数分前迄も並々成らぬ色気を持って居たが、理由が判った。
水の女。
だから疲労さえも色気に変わって…いや変えて居た。
「ほぉ…何処のママや。」
濃紺の紬に白い名古屋帯、項に張り付く後れ毛を香で押し付け乍ら熟女基淑女はわしを見た。
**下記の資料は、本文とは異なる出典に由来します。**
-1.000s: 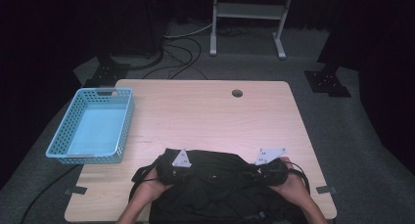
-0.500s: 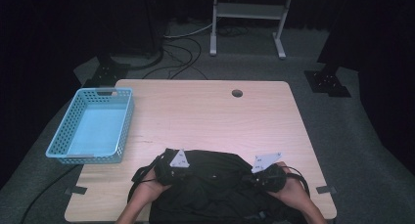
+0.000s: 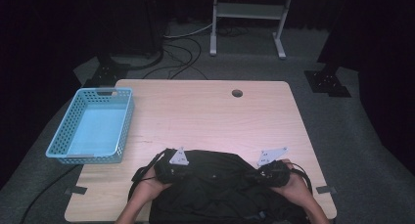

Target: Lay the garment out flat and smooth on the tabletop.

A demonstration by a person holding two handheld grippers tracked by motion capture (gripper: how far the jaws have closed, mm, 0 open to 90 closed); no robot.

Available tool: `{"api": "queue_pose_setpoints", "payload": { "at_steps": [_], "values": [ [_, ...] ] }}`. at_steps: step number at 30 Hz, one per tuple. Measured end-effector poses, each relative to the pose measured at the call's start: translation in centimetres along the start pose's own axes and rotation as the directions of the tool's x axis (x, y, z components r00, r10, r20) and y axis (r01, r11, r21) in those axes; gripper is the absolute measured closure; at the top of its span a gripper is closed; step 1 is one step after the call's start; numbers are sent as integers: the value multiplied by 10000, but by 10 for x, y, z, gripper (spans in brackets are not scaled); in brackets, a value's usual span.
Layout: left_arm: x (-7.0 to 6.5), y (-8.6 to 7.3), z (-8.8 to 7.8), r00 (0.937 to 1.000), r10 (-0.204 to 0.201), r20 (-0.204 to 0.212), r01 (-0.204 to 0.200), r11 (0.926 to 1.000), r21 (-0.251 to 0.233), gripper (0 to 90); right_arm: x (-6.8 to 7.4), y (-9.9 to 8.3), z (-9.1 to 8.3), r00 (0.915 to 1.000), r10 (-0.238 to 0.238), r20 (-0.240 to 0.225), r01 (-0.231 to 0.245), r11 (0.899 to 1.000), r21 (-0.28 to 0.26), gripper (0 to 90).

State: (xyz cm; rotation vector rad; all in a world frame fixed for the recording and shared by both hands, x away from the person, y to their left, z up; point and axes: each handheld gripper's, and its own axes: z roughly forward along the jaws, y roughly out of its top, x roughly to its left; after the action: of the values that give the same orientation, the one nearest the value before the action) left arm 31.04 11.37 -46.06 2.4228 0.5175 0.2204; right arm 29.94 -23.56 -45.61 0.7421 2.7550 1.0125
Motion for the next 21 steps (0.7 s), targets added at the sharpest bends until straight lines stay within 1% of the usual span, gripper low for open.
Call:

「堪忍、クラブちゃうの。ちっこい飲み屋。由岐城の若頭はんが御見えんなる場所ちゃうの。」
「ええやないかぁ、行く行く、仰山金落とすし。」
「落として貰う程の御酒無いのん。全部薄めてんねんから。」
奴はゲラゲラ笑い、坊主の身体に巻き付く紐を解く。
「暴利貪っとるなぁ。」
「せやないとよぅ生きてかれんの。」
ぱちんと小振りだが上品なイヤリングを耳に嵌め、草履を出した。
「トシアキ。」
「へい。」
「マサアキ、お母ちゃん行って来るしな、ええ子さん、ええ子さんよ?にぃにの云う事よぅ聞くんよ?」
「あい。」
坊主は又笑顔で頷き、其れ切り母親は見なかった。普段は其れで母親の出勤を見送る二人だが、今日は、今日ばかりは奴迄外に出た。
「母が御世話掛けました、頭。」
「助かりました。」
本来ならわしが荷物持ち玄関先に現れた時点で奴は土下座に近い礼を云いたかっただろう、熟女基淑女も其れは同じだ。息子が世話に為る組の幹部も幹部の人間だったのだから。でも二人は自然に会話をした、わしも理由が判ったので便乗した。
坊主が居たから。
幾ら未だ世の中が判らない子供とは云え、異様な光景、其れを見せる訳にはいかない。
十二分に把握するわしは何も云わなかった。
「息子迄もが御世話ん為って。慌しい事でほんま済みません。」
「ええて、ほんま。此奴がそうやなくても助けてたしな、ほんま。ええて、な。」
「有難う御座居ます、頭。」
「そう思うんやったら、お母ちゃんの買い物位付き合うたれ。」
「…心に。」
「ほんならな。」
奴の頭は、チクチクして居た。其の感触は、父親の頬を思い出させた。
「あ…ッ」
「風邪ですか?」
「いや…ちゃう。さっきから嚏止まらんねん…」
「ええヒトが、松山さん待ってんのとちゃうの?」
熟女基淑女の色気、嚏が止まらん。涎も止まらんわ。